Written on May 30, 2011
This morning I found myself awake and restless at 5 am. I laid there for a few minutes, tried to shift position off of my very sun burnt arm, listened to Oliver’s deep breathing (yes, he had climbed in bed with us again), and tried to force myself back into a deep slumber.
Suddenly I realized that three weeks from today, on June 20, at 5 am, I will be entering the Yerevan airport as a resident of Armenia for the last time. I can already imagine the moment – pulling up in two taxis filled with 8 bags, stroller, car seat and carry-ons. Oliver will be exhausted and will continue his tradition of making a bed on top of the stacked luggage cart. Ava will be trying desperately to slip out of her stroller to run around and charm all of her Armenian followers.
We’ll be allowed to the front of the long line of passengers waiting to check-in (Armenian culture always allows people travelling with small children to skip to the front of the line), and as we approach the counter, I am sure that we will not be able to truly comprehend the significance of the day or moment.
Nearly eight years ago, exactly, on June 16, 2003, we landed in this same airport. It was before the airport had been renovated. I remember stepping into an old, grey Soviet structure that had baggage belts so old and crickety that men would stand on top of the metal ledging to help pull bags along.
I remember the first time I stepped out of the airport on to Armenian soil. It was 6 am, newly dawn, and the birds circling overhead even looked different – small and wiry. The parking garage was filled with Soviet Ladas (a car) and crumbling cement architecture.
That day began the hardest year of our lives.
Eight years have passed. A new language was learned. A new culture experienced. New roads driven. Wonderful friends embraced. Hard work. Our family grew. And, above all, we have changed.
But, this is not the end of our life in missions, nor our connection with the Armenian people.

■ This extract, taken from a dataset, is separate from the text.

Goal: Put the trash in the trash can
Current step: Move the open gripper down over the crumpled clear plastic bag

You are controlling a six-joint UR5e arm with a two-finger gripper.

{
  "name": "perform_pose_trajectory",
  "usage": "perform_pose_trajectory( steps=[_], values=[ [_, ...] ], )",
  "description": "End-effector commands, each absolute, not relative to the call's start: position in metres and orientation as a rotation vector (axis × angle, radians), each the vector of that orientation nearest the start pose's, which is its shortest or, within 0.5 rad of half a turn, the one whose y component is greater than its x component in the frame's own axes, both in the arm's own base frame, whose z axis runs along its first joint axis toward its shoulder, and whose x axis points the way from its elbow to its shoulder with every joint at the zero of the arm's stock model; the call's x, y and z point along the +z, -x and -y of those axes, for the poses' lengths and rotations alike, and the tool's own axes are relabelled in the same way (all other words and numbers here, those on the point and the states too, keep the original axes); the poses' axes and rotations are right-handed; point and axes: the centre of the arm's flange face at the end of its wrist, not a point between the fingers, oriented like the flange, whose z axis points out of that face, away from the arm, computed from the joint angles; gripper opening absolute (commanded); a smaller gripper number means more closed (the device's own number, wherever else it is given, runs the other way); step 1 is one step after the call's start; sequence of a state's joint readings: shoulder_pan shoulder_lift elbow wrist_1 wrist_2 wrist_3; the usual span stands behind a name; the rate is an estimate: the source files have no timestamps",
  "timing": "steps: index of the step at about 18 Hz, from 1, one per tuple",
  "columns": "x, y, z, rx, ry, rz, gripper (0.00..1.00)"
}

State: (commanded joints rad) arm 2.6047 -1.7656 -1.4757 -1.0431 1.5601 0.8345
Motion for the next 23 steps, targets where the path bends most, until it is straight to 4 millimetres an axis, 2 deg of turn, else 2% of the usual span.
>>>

For years, Nick has felt a distinct calling arise in his heart. The call: to plant and pastor a new church and, later, mentor church planters to bring the love of Christ into the darkest corners of the earth.
Our Eurasia leadership was also feeling the same call – to emphasize the use of our missionaries in church planting to reach the most unreached people groups of Eurasia.
After hearing our hearts, a new opportunity was presented to us. We were asked to consider planting a non-traditional church to reach the young, post-modern generation in Tallinn, Estonia.
Peace. Doubts, and then again peace.
We know that this transition will be difficult. The easy thing for us would be to stay in Armenia. We are not running away from difficulty or bad relationships. I believe we will look back on our time in Armenia as being some of the best of our young lives.
But, we are going to a place where the need is very great. Only 16 percent of the Estonian population will even say they BELIEVE there is a God. Very few of them attend a church.
I am scared, and yet, I am filled with peace. I can’t imagine what my next house will look like. I can’t predict if my children will adapt well to this much transition and the Estonian culture. I haven’t even tried to learn the language yet. I don’t know how my melancholy self will endure the long winters with little sunlight. But, despite my racing thoughts, once again, there is peace.
We will be living in Estonia for one month before returning for a year of fundraising in the US. We hope to arrive in Tallinn, to live, in August 2012. And then, the new adventure begins.
But until then, our last three weeks in Armenia are filled with packing, saying goodbyes and thanks, speaking in churches one last time, and trying to soak in every moment amidst the stress of transition.
As I board that plane in three weeks, I’ll be leaving Armenia with quite a few more grey hairs, more experience and wisdom (hopefully), and a heart full of memories – the smiles of our friends, the beauty of its mountains, the curiosities of the Kurdish villages, their undying love for our children, and the strength of a surviving people.
I will miss Armenia and now, I realize, that a part of me will always be Armenian. Thank you, Armenia, for giving us a wonderful 8 years.
It has been the privilege of our lives to live with you and serve you.